It may be noted that IEGs have persistent roles from the first stages of brain development unto the adulthood and indicates possible inherent features in everyday functions of brain (Loebrich & Nedivi, 2009; Perez-Cadahia et al., 2011). They also play an essential role in short- or long-lasting phenotypic changes that occur in neurons in response to different stimuli and cellular circumstances (Dijkmans et al., 2009; Perez-Cadahia et al., 2011; Singh & Takhellambam, 2021). Following a stimulation, the early response neurons reacted within milliseconds/minutes, whereases late response may continue for hours to days even leading to permanent changes that requires changes in gene expression (Clayton, 2013; Hughes & Dragunow, 1995). Moreover, late response is linked to learning, memory and sensitization processes and even to drug tolerance habits etc. (Clayton, 2013; Clayton et al., 2020) and involvement of IEGs in the regulation of neurotransmitter regulated genes within neurons is documented (Hughes & Dragunow, 1995). In the process of nerve stimulation, IEGs are first activated linking to membrane events and nucleus and thereby considered as first part in general neuron response to a natural stimulus (Beckmann & Wilce, 1997). Moreover, depending on the stimulus type IEGs encoded proteins may be individually regulated in different regions of the brain (Beckmann & Wilce, 1997); this indicates same/different IEGs at different parts of the brain following stimulation, may pass different signals to perform different behavioral tasks depending on the type of the stimulus. Our recent findings have shown potential involvement of IEGs Egr-1, Hr-38 and Kakusei in the foraging of Western honeybees Apis Melifera, in learning and memory (Singh et al., 2018; Singh & Takhellambam, 2021; Singh et al., 2020). The present work is a piece of extension of the previous studies to examine the length of time of overexpression of these genes during foraging, by collecting the samples during a long 3 hours of foraging.

Methods

Behavioral Experiment

Behavioral experiment was conducted inside the bee house at National Centre for Biological Sciences (NCBS), Tata Institute of Fundamental Research (TIFR), Bangalore. This is an outdoor flight cage that allows to perform the behavioral tests and sample collection in semi natural environment allowing the bees to forage freely from the hive to the feeder with minimal disturbance. The honeybees (Apis Melifera) were given with pollen and 1 M sucrose solution every day from 14:00 hr. to 15:00 hr. About two weeks before the sample collection began, feeder was presented every day at the same time making sure that the foraging bees learned, remembered and visited the feeders every day about the same time. Based on the time we collected the samples; the study groups are categorized as bellow.

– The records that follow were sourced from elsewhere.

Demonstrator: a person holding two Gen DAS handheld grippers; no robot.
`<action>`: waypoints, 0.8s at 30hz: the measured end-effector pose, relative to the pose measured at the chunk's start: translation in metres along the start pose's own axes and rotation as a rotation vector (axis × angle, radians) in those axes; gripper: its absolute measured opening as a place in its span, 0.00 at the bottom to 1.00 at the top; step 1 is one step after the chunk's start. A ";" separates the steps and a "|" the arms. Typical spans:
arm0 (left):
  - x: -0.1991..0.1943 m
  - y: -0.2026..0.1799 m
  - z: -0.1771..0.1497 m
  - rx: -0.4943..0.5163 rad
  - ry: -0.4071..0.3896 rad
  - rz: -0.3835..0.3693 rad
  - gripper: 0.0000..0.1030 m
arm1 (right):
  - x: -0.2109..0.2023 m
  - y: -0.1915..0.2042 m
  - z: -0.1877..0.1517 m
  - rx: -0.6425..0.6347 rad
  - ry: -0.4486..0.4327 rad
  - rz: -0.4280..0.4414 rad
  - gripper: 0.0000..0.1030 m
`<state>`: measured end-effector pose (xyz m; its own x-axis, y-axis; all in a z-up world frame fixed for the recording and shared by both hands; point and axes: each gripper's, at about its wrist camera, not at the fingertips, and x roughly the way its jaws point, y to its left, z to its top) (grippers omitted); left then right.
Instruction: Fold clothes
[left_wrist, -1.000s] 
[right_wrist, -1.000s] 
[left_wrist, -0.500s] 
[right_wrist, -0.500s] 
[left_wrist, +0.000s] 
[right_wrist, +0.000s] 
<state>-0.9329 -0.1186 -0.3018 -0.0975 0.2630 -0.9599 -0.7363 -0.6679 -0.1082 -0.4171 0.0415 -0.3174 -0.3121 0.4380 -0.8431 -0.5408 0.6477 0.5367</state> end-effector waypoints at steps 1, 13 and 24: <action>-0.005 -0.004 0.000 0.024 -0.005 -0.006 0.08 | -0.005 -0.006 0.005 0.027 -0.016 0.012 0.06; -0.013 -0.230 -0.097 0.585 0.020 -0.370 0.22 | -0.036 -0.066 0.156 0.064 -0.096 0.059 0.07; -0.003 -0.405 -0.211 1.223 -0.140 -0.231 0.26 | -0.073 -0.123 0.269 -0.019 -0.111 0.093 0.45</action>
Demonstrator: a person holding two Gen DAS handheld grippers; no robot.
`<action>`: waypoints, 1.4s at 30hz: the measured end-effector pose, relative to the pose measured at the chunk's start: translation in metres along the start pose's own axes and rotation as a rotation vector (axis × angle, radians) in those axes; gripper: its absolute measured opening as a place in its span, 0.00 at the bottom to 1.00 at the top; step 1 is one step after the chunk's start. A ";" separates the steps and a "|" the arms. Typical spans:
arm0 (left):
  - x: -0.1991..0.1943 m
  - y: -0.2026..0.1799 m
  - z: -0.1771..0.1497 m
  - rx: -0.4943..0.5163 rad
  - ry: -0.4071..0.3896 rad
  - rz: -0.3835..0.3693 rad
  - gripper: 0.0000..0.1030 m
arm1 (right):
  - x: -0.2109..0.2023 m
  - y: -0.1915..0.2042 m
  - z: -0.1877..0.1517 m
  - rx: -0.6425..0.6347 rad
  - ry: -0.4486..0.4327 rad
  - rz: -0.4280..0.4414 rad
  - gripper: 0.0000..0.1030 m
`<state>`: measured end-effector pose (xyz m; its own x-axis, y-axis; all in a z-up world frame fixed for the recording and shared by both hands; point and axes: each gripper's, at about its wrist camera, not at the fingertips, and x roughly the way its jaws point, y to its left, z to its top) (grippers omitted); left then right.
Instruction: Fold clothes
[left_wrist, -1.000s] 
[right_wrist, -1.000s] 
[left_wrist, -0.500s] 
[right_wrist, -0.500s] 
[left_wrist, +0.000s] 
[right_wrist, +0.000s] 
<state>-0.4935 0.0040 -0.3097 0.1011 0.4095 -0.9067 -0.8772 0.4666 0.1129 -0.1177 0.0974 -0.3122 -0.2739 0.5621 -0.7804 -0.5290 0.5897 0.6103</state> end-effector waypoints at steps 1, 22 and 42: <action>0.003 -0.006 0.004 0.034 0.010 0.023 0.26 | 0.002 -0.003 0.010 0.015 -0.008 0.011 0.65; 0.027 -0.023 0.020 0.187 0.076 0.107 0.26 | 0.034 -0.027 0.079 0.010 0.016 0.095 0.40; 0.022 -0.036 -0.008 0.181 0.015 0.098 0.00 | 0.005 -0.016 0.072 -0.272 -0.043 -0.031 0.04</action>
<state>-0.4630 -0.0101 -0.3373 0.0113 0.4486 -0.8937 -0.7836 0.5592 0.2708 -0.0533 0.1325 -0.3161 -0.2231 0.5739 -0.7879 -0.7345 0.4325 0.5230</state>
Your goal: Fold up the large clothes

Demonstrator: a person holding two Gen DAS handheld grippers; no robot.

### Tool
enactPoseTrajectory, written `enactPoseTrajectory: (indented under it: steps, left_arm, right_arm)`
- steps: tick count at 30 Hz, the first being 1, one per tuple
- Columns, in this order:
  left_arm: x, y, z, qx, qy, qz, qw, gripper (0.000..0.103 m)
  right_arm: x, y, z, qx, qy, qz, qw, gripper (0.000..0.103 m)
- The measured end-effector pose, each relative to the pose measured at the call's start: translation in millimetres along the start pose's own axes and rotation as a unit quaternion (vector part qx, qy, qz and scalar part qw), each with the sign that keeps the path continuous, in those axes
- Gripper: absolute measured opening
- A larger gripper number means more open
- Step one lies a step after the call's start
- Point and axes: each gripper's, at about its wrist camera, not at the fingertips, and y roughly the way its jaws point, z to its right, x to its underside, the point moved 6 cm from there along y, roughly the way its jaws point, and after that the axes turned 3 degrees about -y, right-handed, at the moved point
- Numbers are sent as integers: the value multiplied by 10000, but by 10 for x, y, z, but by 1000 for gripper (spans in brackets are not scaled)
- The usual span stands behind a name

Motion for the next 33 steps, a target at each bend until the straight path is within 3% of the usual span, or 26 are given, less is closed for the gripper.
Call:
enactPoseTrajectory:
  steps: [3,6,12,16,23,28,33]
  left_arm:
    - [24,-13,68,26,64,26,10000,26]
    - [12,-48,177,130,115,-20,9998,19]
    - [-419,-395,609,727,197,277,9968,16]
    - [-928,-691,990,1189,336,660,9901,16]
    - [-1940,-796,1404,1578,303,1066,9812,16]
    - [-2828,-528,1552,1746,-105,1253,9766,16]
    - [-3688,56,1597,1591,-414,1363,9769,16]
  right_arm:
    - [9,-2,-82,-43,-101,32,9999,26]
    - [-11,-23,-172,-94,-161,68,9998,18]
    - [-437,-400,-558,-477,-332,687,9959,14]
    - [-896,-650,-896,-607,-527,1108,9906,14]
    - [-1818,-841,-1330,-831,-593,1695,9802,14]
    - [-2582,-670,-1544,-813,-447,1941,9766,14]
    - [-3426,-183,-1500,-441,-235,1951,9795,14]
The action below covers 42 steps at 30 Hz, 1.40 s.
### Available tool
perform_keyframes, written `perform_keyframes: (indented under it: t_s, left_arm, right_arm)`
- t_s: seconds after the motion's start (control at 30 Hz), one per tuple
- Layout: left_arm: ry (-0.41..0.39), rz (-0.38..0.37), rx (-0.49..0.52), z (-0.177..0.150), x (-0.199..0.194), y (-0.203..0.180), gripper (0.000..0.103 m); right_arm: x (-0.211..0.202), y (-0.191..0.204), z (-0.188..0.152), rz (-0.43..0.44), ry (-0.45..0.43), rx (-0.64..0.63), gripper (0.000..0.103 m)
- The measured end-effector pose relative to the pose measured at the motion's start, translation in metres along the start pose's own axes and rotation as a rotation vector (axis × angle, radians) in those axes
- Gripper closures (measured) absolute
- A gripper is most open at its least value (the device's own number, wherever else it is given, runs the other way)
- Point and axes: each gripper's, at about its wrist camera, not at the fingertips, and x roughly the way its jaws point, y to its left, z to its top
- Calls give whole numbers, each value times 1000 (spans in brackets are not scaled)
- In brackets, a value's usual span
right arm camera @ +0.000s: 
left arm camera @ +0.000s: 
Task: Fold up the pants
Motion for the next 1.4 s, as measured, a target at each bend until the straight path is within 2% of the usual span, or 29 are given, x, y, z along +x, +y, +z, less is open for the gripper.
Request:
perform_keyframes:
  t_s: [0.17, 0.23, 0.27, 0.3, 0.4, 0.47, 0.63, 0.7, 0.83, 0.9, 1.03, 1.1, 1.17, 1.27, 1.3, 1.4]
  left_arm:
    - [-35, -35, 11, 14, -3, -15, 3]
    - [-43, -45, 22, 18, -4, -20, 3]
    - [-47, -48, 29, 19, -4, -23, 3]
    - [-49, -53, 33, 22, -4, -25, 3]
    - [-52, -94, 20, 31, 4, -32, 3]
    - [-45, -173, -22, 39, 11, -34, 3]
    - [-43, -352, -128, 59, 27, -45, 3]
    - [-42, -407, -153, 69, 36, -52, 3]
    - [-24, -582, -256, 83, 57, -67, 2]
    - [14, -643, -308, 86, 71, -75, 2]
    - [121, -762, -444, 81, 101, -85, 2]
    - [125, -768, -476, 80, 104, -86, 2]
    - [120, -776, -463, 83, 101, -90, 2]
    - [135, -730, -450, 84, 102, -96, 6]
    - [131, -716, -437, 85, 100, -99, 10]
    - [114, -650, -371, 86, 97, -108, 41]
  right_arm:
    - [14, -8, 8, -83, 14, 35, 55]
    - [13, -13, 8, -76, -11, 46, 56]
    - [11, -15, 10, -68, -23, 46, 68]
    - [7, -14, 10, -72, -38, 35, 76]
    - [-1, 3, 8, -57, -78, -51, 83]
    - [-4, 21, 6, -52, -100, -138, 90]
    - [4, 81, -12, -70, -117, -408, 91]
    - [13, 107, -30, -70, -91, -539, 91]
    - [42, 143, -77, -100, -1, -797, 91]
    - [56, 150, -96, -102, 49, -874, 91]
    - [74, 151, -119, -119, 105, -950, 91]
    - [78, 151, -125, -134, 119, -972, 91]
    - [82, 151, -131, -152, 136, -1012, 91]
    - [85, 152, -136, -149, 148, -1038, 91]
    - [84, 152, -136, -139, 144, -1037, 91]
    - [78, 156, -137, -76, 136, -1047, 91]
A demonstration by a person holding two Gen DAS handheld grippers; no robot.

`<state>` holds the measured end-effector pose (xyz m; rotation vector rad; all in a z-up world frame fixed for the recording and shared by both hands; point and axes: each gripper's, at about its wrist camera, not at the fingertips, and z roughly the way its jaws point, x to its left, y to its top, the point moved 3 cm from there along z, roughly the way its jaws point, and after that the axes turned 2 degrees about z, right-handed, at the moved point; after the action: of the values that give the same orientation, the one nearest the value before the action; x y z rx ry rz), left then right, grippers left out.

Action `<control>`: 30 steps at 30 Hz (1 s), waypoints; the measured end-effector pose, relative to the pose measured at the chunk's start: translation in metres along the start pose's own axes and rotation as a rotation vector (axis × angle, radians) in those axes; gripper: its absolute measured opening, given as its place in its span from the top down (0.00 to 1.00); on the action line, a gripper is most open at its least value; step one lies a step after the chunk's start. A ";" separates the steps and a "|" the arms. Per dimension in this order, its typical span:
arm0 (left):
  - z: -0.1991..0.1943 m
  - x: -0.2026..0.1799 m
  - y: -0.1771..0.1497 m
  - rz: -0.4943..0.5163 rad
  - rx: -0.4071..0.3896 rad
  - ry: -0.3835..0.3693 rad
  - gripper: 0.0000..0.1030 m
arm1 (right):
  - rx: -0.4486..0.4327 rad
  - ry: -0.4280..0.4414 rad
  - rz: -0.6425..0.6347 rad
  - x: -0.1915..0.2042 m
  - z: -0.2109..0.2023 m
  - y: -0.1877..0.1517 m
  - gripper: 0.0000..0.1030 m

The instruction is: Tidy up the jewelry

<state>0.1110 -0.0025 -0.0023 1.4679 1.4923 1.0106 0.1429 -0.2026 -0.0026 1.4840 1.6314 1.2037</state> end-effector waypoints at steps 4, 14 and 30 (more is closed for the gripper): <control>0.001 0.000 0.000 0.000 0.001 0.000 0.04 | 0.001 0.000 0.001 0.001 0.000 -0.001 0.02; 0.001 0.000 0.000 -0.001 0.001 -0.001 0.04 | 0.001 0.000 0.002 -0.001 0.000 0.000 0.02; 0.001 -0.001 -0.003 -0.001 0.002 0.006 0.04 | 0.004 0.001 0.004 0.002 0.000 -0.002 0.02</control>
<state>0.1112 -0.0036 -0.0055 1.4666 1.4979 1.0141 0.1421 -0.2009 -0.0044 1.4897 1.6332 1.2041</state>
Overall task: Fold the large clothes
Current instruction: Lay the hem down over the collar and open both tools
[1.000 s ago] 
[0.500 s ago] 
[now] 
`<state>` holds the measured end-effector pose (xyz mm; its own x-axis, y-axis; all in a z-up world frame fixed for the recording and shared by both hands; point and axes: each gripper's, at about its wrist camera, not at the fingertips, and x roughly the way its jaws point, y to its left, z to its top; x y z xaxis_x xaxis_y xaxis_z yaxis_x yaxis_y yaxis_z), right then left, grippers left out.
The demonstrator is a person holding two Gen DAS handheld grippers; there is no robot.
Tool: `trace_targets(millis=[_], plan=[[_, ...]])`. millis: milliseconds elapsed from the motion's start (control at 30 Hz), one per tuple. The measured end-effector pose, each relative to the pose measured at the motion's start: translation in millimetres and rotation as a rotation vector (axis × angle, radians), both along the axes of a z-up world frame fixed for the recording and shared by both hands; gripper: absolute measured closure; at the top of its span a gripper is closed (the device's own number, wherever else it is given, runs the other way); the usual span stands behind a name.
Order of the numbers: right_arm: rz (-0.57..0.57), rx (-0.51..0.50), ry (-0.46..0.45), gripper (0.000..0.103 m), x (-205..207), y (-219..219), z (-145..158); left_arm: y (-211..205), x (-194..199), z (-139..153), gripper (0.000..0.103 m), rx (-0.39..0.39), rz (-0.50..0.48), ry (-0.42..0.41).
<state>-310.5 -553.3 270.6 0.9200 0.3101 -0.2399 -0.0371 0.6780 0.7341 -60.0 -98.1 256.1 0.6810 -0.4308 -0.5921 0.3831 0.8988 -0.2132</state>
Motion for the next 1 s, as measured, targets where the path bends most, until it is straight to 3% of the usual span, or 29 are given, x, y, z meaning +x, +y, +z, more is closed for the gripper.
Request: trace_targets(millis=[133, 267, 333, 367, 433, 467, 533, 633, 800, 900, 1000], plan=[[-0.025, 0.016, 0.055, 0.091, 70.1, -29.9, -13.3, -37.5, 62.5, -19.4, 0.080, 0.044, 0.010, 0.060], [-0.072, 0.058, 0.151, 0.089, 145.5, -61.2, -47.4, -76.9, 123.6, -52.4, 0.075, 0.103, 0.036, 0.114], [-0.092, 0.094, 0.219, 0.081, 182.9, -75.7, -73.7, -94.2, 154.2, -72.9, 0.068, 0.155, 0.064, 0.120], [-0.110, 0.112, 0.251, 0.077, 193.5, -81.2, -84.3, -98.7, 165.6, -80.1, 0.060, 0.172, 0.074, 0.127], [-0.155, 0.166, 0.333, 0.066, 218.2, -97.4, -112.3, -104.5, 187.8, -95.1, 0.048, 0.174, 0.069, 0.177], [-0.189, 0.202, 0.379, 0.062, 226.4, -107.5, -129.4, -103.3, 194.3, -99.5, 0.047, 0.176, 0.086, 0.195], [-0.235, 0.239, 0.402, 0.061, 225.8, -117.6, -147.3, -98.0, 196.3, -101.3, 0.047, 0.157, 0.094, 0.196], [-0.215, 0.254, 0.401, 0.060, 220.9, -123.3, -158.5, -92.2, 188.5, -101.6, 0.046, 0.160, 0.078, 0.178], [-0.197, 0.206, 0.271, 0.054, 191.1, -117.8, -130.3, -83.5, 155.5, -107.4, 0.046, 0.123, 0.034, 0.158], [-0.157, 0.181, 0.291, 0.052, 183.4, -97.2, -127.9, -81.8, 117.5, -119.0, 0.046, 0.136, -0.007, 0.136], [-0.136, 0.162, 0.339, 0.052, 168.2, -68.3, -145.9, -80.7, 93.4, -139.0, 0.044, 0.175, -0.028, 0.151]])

About 1 to 2 bees were collected at each time points on each day of collection and each group consists of 5 bees. Further details are available in our previous reports (Singh et al., 2018; Singh & Takhellambam, 2021; Singh et al., 2020).

Sample Collection

Before and After Foraging:

Before foraging group consists of honeybees collected in the morning at 9:00 hr. in the hive before the they flew out to forage. After foraging group consists of honeybees collected in the hive at 18:00 hr. in the evening after bees completed foraging and remained in the hive. The collected bees were marked by pen (Uni POSCA Paint Markers, Uni Mitsubishi Pencil, UK) on the head during foraging while they were to drinking sucrose solution. The marked bees on the feeder plate are shown in Figure 1. 50 mL falcon tubes with several holes made on it were used for the collection of bees and the bees were immediately flash frozen after collection then stored at -80°C (Singh et al., 2018; Singh & Takhellambam, 2021; Singh et al., 2020).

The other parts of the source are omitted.